WHAT THIS TASK INVOLVES: Your answer should consist of every line from the records that holds the string "pallet".

MATERIALS PROVIDED:

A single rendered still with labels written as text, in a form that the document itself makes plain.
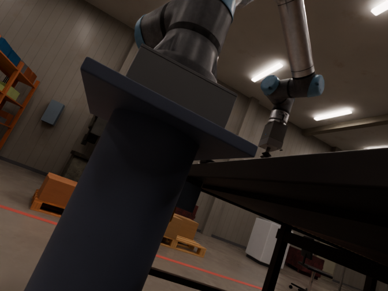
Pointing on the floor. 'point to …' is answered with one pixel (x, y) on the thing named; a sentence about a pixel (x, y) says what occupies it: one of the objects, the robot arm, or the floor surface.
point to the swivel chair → (310, 268)
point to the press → (73, 171)
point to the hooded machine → (263, 242)
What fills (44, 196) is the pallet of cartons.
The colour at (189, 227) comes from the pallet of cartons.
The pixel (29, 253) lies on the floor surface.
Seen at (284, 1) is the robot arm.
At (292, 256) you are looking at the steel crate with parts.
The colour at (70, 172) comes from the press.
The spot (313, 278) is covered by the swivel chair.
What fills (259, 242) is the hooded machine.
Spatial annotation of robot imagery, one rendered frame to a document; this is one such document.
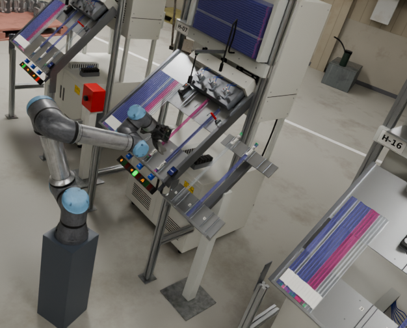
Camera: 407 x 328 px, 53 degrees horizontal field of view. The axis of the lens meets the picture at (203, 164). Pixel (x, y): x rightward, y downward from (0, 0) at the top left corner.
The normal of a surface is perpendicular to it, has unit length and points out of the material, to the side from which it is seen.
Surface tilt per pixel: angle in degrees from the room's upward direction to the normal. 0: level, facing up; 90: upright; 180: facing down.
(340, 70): 90
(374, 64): 90
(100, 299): 0
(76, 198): 7
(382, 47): 90
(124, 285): 0
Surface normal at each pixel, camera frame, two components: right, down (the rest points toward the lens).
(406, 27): -0.46, 0.35
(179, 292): 0.25, -0.84
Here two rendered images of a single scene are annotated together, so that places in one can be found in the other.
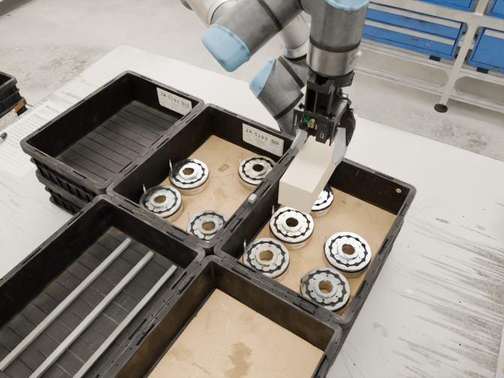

EXERCISE ANSWER:
What fills (44, 196) is the pallet of cartons.
The colour at (189, 227) comes from the pallet of cartons.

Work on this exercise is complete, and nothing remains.